Hunger is getting no better here in Maine while it improves across the country, and although everyone should be angry, no one should be surprised.
To Gov. LePage, a few free meals a month has a corrupting influence on poor Mainers. Take those away, he says, and people will have no choice but to pull themselves out of poverty.
But that’s not what’s happening. Instead, it turns out that making sure low-income Mainers have less money to spend on food means that more of them end up hungry.
Who could have guessed?
The Supplemental Nutrition Assistance Program – SNAP, formerly food stamps – is one of the most effective anti-poverty initiatives because it is so simple and direct. Recipients are given a modest monthly stipend that can be spent only on food, and that is crucial in pulling Americans drowning in hardship just above the water.
In Maine, where so many people are living paycheck to paycheck, or sporadically employed, just one emergency away from a full-blown crisis, SNAP has helped a lot of people with one of the essentials of life.
But LePage has instituted a number of barriers under the guise of fiscal responsibility. He declined to seek federal waivers for Maine for SNAP’s work requirement and asset test – both mandates that the U.S. government has been willing to suspend in the past, recognizing that the economy remains depressed in parts of the state.
These requirements sound reasonable, but in practice they hurt Mainers. People are not as easily categorized as LePage’s changes suggest, so cutting out broad categories of Mainers, and implementing other bureaucratic roadblocks, often delays or denies benefits for Mainers who actually qualify.
What’s more, taking the benefits away doesn’t magically erase the need. If LePage’s plan was for all the people he kicked off SNAP to find another way to feed themselves, it’s clearly not working.

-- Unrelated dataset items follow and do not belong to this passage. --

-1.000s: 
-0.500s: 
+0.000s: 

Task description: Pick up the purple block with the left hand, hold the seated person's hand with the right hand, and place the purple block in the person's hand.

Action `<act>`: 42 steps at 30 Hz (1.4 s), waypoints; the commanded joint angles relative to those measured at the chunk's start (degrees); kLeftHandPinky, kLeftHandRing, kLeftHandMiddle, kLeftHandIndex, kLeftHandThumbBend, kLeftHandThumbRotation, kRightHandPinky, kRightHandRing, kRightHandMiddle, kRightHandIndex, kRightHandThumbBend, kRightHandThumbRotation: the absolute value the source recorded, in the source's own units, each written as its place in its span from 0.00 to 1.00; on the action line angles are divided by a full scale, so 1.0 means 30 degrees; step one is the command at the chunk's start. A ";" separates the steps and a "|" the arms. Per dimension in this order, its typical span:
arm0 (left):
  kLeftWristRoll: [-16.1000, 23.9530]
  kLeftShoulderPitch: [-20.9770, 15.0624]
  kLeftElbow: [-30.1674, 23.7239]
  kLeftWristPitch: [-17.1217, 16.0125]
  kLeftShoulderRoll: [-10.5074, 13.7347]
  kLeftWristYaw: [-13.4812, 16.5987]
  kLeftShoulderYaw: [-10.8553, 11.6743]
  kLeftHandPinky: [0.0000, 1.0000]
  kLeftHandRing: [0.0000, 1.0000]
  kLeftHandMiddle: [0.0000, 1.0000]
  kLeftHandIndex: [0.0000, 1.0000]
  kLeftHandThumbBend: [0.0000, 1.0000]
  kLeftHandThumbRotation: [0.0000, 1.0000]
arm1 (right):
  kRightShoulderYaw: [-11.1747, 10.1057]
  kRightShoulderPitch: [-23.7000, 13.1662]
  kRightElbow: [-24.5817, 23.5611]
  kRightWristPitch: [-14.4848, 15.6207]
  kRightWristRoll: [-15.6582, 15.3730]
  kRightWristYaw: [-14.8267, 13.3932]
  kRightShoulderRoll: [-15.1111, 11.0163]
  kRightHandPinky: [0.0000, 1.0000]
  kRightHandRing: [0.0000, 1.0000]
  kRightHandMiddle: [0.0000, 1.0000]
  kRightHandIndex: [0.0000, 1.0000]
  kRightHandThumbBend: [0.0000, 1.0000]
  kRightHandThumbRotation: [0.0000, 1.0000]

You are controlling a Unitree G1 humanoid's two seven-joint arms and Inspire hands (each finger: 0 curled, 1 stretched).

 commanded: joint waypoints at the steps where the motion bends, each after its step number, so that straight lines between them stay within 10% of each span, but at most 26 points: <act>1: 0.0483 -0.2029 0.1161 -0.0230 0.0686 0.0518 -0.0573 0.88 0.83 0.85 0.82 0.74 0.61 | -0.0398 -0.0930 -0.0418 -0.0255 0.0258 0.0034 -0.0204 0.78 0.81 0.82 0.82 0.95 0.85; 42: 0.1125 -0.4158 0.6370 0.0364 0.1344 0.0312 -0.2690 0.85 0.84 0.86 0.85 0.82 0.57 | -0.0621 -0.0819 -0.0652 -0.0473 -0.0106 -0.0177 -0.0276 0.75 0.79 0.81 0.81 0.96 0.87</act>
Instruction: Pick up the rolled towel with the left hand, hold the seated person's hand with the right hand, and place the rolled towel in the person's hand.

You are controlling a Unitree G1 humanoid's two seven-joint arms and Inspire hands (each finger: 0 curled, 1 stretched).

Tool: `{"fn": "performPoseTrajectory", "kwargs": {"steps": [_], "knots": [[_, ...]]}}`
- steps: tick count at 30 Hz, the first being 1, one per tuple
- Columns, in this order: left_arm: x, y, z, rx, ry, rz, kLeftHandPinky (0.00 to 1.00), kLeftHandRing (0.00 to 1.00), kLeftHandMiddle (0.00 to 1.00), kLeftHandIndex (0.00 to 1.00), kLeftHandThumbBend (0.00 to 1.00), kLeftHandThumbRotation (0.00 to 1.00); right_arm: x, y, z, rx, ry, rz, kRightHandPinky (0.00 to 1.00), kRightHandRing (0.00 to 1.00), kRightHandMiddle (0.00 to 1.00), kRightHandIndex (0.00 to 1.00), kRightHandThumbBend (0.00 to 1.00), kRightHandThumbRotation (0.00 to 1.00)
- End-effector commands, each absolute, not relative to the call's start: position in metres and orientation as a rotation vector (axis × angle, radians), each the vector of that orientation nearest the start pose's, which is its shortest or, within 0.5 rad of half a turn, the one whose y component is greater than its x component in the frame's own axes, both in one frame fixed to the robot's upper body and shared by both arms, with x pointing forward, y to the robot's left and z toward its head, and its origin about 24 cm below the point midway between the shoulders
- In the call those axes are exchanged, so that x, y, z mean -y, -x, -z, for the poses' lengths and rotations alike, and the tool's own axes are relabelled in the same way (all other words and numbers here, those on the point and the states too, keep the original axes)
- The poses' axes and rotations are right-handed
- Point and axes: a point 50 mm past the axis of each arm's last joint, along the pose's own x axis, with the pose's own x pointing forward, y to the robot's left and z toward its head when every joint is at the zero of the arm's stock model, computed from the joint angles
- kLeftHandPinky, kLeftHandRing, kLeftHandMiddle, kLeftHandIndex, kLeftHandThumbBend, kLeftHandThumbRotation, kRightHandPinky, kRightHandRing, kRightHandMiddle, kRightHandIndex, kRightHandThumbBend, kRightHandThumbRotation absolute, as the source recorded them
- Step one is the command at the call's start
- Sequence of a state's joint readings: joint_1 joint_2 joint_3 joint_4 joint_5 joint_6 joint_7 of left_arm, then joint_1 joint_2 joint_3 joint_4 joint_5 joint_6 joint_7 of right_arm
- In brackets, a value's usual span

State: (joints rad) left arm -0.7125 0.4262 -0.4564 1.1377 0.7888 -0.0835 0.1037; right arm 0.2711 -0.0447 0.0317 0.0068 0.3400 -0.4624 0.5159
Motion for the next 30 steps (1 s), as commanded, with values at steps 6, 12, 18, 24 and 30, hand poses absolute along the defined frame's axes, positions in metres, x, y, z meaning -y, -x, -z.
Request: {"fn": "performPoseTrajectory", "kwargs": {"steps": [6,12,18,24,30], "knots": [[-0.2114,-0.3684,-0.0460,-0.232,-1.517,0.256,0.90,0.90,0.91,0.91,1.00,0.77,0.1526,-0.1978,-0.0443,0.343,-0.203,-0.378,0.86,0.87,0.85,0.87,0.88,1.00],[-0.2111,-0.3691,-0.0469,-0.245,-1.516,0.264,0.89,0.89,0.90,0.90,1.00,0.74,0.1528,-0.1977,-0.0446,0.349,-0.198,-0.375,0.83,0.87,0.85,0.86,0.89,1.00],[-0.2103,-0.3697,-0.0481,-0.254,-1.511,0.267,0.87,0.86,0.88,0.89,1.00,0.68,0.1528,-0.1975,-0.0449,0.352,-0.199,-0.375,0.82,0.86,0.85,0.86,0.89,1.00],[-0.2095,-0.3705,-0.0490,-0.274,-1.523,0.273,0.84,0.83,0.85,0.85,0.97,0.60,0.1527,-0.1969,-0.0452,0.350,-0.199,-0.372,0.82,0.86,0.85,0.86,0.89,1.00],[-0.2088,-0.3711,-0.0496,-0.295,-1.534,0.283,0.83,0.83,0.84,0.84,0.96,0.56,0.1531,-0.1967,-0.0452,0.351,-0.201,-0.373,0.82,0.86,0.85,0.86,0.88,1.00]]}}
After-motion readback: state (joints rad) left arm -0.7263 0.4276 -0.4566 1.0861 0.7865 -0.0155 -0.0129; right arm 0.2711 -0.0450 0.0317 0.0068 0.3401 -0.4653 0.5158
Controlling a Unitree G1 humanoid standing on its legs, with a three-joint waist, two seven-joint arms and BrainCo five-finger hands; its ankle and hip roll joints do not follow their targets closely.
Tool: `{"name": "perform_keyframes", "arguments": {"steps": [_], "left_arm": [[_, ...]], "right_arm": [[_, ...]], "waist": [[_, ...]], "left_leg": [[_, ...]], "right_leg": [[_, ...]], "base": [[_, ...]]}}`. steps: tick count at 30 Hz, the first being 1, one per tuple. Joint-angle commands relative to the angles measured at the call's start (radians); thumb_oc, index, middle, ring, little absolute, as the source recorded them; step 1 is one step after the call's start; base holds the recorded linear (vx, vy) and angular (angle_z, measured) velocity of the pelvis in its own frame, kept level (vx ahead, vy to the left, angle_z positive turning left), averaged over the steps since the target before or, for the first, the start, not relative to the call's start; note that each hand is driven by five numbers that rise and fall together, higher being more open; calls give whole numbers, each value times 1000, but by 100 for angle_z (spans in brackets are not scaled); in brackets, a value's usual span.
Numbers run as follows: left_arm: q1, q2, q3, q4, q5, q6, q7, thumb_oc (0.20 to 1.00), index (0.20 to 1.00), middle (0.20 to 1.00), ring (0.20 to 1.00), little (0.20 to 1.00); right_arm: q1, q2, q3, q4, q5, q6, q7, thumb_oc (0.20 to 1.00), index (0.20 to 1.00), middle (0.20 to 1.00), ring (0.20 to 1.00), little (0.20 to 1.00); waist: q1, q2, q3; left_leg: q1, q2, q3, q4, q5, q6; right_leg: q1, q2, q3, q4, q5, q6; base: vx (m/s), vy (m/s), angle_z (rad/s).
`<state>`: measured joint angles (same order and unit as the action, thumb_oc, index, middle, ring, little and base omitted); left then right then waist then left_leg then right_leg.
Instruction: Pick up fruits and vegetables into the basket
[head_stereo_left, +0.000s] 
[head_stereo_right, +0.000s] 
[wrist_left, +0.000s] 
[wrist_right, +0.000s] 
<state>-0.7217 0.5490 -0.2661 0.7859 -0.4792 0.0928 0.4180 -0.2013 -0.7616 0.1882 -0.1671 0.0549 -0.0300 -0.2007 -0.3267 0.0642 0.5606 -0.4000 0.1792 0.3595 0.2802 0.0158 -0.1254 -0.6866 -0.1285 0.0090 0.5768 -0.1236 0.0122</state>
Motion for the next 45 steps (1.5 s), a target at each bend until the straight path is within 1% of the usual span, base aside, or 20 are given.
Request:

A recent report from the U.S. Department of Agriculture found that 12.3 percent of American households are food insecure, meaning that they do not have enough food for a healthy, active lifestyle. That includes the 4.9 percent who have very low food security, meaning that members of these households have been forced to skip meals.
That’s down from the high of 2011, when the troubles caused by the recession reached their peak.
Maine, however, is one of 15 states where food insecurity is worse than the national average – 16.4 percent of households on average from 2014 to 2016.
And while most of the country has been improving, the state has actually seen a small increase in hunger since 2011-13.
Meanwhile, the state’s food pantries are setting new records for the number of people served each year, with Good Shepherd Food Bank, the state’s largest charity food supplier, experiencing huge increases since 2011. Once emergency sources of food, they have become a foundational resource – families use them month after month, year after year, to fill permanent shortcomings in their cupboards and refrigerators.
That’s an indication not that Mainers are too lazy to go find good jobs, but that something structural is keeping so many from getting the food they need just to get by.
Cutting SNAP – and withholding millions in federal funds for job training and other initiatives that help poor Maine residents, as LePage has also done – won’t fill those structural gaps. It will only make them deeper.